You are viewing a plain text version of this content. The canonical link for it is here.
Posted to reviews@spark.apache.org by GitBox <gi...@apache.org> on 2019/05/31 05:16:15 UTC
[GitHub] [spark] HyukjinKwon opened a new pull request #24752: [SPARK-27893][SQL][PYTHON] Create an integrated test base for Python, Scalar Pandas, Scala UDF by sql files

HyukjinKwon opened a new pull request #24752: [SPARK-27893][SQL][PYTHON] Create an integrated test base for Python, Scalar Pandas, Scala UDF by sql files
URL: https://github.com/apache/spark/pull/24752
 
 
   ## What changes were proposed in this pull request?
   
   This PR targets to add an integrated test base for various UDF test cases so that Scalar UDF, Python UDF and Scalar Pandas UDFs can be tested in SBT & Maven tests.
   
   ### Problem
   
   One of the problems we face is that: `ExtractPythonUDF[s|FromAggregate]` has unevaluable expressions that always has to be wrapped with special plans. This special rule seems producing many issues, for instance, SPARK-27803, SPARK-26147, SPARK-26864, SPARK-26293, SPARK-25314 and SPARK-24721.
   
   ### Why do we have less test cases dedicated for SQL and plans?
   
   We don't have such SQL (or plan) dedicated tests in PySpark to catch such issues because: 
     - A developer should know both SQL, PySpark, Py4J and version differences in Python to write such good test cases
     - To test plans, we should access to plans in JVM via Py4J which is tricky, messy and duplicates JVM test cases
     - Usually we just add end-to-end test cases in PySpark therefore there are not so many examples to refer
   
   It is non-trivial overhead to switch test base and method (IMHO).
   
   ### How does this PR fix?
   
   This PR adds Python UDF and Scalar Pandas UDF in runtime of SBT / Maven test cases.
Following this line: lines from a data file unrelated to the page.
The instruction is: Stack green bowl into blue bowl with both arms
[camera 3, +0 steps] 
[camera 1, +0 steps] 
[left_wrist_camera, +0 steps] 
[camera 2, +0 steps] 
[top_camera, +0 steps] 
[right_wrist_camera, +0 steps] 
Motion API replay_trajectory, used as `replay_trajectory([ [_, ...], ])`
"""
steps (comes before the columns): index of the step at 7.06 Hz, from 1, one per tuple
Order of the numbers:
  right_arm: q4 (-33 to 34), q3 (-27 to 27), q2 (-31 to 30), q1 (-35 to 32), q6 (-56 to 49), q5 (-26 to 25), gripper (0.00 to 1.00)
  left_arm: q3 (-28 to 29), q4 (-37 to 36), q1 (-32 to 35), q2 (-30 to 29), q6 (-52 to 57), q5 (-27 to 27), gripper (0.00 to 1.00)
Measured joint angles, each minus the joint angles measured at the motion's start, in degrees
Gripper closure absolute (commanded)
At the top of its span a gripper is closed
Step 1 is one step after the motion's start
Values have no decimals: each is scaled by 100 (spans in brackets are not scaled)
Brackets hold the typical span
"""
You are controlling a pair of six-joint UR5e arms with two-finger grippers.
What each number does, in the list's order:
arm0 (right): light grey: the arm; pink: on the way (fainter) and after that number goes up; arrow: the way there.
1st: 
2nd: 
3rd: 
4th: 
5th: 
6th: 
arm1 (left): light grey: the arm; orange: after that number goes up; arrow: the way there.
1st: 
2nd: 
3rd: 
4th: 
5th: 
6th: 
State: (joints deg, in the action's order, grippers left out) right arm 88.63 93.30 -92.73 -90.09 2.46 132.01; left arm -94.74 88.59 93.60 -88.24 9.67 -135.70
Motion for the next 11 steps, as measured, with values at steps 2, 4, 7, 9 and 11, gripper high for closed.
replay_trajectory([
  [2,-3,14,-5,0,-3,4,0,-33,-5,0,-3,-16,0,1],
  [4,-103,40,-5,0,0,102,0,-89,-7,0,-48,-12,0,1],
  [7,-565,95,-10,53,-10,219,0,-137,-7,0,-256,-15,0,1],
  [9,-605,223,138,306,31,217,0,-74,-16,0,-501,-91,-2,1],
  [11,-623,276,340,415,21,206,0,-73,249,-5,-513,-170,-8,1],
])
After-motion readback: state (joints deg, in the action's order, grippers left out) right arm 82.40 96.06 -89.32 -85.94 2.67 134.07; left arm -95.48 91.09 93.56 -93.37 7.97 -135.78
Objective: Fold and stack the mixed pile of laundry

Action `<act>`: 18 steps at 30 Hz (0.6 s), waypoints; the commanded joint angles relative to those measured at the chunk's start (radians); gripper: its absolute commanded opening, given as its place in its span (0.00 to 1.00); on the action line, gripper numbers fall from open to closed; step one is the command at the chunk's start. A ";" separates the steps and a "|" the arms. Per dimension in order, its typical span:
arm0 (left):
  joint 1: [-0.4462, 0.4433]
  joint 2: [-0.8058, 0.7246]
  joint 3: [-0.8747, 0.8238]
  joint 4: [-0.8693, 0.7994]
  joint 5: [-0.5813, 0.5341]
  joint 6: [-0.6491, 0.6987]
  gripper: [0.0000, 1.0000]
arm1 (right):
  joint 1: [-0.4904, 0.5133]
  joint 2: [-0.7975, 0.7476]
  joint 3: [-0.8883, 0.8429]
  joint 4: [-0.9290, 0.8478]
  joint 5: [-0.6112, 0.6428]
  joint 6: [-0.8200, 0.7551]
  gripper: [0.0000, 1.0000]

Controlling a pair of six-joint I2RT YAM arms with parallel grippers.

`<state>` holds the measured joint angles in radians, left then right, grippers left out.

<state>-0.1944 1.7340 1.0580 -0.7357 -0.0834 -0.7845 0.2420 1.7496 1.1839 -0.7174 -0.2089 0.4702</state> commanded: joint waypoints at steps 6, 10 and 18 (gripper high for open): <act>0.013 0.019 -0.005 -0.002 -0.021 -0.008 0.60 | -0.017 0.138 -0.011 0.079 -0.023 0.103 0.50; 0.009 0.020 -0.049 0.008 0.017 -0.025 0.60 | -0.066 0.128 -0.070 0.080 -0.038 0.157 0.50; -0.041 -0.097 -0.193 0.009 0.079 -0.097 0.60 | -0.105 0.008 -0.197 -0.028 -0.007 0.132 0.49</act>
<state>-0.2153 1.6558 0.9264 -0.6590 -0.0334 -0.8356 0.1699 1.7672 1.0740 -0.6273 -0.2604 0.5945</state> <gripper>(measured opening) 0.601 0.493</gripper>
It generates Python-pickled instance (consisting of return type and Python native function) that is used in Python or Scalar Pandas UDF and directly brings into JVM.
   
   After that, we don't interact via Py4J anymore but run the tests directly in JVM - we can just register and run Python UDF and Scalar Pandas UDF in JVM.
   
   Currently, I only integrated this change into SQL file based testing. This is how works with `udf-*.sql` files:
   
   After the test files starting with `udf-*.sql` are detected, it creates three test cases:
     - Scala UDF test case with a Scalar UDF registered named 'udf'.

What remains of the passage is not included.